A resting heart rate below 60 bpm is called bradycardia, but it’s not automatically bad. Trained athletes and highly fit people commonly sit between 40 and 60 bpm because their hearts pump more blood per beat, so fewer beats are needed. The American Heart Association notes that athletes can go as low as 40 bpm without any concern. Rates in this range are also normal during sleep.

A low heart rate becomes a medical issue when the heart can’t pump enough oxygen-rich blood to the brain and body. Warning signs include dizziness or lightheadedness, fainting or near-fainting, unusual fatigue (especially with physical activity), confusion or memory problems, chest pain, and shortness of breath. If you’re not particularly active and your resting rate is consistently in the 40s or 50s with any of those symptoms, the slow rhythm may be the cause.

What Can Temporarily Skew Your Reading

Before you worry about a single measurement, consider what might be throwing it off. Your resting heart rate isn’t a fixed number. It shifts throughout the day and across seasons. Research from Scripps Research found that population-level resting heart rates peak in early January and drop to their lowest point at the end of July, likely driven by temperature and activity patterns.

On a day-to-day basis, infections can push your resting rate up noticeably, sometimes before you even feel sick. Asthma flare-ups, phases of the menstrual cycle, caffeine, dehydration, poor sleep, and stress all temporarily raise the number. For the most accurate reading, measure first thing in the morning before getting out of bed, on a day when you slept reasonably well and aren’t fighting off illness.

Medications That Change Your Resting Rate

If you take blood pressure or heart medication, your resting heart rate may sit well below 60 by design. Beta-blockers, one of the most commonly prescribed cardiovascular drug classes, work specifically by slowing the heart and reducing the force of each beat. They block the effect of adrenaline on your heart, which is why your pulse drops. A resting rate in the 50s or even high 40s on these medications is expected, not alarming, as long as you aren’t experiencing dizziness or fatigue. Other medications for heart rhythm disorders can have similar effects.

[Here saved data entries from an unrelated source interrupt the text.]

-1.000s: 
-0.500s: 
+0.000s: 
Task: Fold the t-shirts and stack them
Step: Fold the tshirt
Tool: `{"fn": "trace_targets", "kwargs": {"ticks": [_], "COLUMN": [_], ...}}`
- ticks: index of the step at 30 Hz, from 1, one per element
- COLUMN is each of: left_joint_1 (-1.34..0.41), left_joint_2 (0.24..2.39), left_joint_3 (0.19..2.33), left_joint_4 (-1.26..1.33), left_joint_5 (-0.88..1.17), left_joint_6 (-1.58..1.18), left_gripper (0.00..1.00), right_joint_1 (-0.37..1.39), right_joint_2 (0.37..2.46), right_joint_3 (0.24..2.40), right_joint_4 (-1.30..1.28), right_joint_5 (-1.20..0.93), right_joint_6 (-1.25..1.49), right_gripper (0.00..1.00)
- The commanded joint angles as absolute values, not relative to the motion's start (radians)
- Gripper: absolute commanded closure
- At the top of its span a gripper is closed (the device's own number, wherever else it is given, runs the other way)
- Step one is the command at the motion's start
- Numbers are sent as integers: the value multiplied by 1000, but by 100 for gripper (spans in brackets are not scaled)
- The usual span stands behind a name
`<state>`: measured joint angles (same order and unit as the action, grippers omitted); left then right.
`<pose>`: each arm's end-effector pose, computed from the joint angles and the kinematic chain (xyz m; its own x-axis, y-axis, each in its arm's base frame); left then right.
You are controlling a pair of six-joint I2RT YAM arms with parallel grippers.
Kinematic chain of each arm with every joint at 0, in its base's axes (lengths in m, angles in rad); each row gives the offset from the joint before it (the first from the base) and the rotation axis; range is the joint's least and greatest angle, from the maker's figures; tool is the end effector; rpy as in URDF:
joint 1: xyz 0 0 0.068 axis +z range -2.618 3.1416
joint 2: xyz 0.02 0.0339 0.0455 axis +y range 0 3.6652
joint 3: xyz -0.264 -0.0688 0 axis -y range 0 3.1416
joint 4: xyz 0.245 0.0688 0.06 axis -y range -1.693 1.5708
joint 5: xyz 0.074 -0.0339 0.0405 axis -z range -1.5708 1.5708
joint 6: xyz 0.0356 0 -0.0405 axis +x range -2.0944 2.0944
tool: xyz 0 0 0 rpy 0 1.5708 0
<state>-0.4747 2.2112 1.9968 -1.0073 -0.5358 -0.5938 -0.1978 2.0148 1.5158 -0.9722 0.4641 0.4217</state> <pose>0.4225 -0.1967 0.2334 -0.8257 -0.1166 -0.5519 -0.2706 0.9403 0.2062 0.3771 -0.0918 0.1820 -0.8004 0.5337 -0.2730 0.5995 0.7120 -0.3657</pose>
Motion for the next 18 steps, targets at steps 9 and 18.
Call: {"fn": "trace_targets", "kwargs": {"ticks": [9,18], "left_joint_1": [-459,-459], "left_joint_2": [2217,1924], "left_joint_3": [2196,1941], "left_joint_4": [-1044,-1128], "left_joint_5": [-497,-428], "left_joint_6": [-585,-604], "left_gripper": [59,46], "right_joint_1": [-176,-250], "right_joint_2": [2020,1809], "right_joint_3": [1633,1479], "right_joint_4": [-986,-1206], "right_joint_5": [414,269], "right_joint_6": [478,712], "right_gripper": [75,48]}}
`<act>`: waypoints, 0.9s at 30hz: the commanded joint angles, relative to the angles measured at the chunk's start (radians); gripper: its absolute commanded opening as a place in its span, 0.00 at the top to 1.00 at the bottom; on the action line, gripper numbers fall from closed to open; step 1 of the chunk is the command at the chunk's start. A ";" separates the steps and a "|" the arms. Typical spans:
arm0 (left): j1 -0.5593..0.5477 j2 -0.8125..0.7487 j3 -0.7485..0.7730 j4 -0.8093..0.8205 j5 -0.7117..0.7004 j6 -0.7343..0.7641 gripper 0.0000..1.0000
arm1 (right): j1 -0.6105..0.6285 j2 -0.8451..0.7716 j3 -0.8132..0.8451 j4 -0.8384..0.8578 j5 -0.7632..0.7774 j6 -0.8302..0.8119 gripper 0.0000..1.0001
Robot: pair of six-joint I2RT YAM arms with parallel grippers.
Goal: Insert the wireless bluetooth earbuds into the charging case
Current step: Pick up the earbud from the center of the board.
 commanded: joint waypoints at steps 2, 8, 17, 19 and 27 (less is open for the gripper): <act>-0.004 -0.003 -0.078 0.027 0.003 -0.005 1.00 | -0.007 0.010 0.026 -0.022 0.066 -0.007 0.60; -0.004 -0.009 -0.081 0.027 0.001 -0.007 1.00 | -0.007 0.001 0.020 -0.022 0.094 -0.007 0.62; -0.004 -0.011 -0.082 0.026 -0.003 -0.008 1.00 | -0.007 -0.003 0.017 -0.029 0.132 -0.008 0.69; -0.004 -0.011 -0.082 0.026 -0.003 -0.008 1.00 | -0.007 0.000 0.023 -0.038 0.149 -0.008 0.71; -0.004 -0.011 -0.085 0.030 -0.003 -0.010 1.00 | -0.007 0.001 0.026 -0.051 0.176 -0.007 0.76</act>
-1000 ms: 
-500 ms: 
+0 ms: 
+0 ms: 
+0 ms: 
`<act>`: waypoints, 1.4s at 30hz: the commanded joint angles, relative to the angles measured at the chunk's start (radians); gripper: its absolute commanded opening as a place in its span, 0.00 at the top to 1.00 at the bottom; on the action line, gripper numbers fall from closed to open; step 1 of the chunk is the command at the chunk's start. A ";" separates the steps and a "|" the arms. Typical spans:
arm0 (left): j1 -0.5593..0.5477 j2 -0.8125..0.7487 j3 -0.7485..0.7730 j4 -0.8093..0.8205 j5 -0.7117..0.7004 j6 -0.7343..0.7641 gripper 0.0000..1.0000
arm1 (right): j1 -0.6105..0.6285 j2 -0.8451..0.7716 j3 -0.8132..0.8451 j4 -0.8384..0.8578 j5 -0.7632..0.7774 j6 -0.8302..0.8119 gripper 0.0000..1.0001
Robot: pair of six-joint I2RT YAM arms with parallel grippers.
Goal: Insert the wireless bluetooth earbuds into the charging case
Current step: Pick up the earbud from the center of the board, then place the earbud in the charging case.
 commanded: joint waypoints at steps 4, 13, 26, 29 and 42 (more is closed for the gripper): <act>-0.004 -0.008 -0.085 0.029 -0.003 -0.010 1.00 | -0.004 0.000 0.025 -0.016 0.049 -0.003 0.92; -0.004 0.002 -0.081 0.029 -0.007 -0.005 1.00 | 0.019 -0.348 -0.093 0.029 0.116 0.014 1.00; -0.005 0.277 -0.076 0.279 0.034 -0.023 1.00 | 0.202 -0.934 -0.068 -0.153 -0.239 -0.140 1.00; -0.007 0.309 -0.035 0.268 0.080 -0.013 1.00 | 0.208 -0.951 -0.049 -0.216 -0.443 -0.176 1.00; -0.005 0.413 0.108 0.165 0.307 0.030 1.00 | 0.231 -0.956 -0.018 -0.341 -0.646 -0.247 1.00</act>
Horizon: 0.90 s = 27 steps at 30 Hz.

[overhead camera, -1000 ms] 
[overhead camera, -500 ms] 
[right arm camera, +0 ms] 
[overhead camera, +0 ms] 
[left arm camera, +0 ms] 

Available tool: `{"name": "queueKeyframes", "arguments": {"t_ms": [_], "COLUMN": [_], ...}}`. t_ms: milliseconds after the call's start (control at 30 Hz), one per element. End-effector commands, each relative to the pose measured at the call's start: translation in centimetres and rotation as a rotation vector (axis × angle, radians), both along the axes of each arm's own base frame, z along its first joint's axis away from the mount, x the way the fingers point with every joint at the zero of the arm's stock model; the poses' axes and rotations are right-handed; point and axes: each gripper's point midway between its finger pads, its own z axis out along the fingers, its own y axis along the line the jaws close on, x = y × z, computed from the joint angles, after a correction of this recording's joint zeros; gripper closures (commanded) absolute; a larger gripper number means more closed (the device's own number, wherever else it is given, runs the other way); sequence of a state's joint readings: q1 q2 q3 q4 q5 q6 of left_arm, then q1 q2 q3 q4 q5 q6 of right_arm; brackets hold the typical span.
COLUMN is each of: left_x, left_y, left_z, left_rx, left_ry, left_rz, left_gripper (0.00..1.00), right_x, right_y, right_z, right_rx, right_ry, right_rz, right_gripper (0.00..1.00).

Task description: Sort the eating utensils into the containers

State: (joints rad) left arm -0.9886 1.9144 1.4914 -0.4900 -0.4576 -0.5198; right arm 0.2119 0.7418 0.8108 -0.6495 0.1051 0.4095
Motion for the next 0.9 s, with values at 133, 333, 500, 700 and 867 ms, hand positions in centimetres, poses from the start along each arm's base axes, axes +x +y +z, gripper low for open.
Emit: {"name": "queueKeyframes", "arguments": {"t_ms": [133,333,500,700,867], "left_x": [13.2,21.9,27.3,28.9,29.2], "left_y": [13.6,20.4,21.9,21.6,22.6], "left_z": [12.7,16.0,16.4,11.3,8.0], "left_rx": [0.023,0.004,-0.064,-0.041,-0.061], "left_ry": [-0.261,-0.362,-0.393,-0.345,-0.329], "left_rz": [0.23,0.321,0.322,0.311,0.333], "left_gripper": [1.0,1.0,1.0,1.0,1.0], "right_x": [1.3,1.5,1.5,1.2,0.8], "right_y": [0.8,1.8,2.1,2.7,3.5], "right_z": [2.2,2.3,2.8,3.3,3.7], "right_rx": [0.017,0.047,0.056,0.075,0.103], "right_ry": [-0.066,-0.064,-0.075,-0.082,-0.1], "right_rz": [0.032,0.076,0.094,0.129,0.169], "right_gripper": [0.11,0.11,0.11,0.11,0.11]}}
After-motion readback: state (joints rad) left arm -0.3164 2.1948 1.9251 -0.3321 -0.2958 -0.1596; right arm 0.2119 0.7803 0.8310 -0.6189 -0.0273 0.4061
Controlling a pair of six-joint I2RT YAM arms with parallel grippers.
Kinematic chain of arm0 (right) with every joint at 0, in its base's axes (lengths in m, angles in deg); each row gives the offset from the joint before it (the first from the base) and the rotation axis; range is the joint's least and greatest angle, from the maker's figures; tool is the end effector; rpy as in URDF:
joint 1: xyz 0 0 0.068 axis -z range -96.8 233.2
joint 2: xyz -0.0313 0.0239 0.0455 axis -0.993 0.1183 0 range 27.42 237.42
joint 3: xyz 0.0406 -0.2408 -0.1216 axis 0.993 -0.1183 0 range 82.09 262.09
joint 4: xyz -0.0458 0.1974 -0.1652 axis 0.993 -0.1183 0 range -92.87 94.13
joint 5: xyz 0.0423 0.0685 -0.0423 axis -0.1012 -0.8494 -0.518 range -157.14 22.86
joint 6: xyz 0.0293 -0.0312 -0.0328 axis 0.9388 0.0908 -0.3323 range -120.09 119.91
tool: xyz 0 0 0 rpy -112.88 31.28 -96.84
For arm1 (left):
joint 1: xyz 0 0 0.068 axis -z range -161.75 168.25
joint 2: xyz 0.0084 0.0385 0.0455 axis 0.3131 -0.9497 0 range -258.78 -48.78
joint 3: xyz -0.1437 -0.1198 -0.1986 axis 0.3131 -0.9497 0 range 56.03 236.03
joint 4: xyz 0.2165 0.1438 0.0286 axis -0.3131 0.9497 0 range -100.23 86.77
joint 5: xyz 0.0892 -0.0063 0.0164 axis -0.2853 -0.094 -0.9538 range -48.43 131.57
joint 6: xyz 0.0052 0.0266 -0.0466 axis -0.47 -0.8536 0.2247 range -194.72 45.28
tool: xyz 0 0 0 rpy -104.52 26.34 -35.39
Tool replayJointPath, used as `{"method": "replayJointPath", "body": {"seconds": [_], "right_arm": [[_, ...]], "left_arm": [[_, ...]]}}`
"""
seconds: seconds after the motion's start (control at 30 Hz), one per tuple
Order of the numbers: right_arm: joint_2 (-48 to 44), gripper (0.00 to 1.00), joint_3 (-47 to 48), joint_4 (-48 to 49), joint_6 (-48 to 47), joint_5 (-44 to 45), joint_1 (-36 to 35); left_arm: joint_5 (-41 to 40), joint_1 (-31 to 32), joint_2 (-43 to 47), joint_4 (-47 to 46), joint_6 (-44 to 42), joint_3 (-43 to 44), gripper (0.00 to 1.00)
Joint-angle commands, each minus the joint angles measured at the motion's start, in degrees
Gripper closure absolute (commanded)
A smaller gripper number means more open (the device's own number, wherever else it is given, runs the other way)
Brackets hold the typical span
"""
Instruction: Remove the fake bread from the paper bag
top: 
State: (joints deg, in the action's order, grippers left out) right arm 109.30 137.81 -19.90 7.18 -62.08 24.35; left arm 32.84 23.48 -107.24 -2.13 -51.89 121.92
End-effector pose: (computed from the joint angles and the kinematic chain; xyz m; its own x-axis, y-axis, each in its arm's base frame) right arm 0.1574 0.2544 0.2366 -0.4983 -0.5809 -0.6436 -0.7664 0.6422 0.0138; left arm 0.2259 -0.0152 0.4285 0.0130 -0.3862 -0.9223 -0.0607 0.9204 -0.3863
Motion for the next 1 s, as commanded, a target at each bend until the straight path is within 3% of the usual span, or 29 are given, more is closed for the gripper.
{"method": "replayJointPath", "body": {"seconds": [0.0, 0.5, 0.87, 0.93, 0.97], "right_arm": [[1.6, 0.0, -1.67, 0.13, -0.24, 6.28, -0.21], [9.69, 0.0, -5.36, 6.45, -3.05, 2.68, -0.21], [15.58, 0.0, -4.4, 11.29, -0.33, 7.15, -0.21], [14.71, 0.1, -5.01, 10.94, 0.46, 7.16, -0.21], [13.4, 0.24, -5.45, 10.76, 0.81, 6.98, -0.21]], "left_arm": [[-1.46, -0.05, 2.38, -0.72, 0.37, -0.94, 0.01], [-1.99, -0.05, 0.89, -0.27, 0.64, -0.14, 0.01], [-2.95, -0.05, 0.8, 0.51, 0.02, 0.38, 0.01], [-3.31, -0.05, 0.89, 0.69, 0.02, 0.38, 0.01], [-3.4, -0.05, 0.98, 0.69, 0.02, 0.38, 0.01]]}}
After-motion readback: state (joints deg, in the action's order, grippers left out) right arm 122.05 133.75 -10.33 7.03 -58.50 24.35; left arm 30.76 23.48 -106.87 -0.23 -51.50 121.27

What Your Resting Heart Rate Tells You Over Time

A single reading matters less than the trend. If your resting heart rate has been creeping upward over months or years without an obvious explanation, that’s worth paying attention to. Conversely, if you start exercising regularly, you’ll likely see your resting rate drop as your heart becomes more efficient. A decline of 5 to 10 bpm over several months of consistent aerobic exercise is common and is one of the clearest signs that your cardiovascular fitness is improving.

The most practical way to use resting heart rate is as a personal baseline. Know your typical number. A sudden jump of 10 or more beats above your normal can be an early signal of illness, overtraining, stress, or dehydration, often before other symptoms appear. Fitness trackers make this easy to monitor, but a simple two-finger pulse check at your wrist for 30 seconds (then doubling the count) works just as well.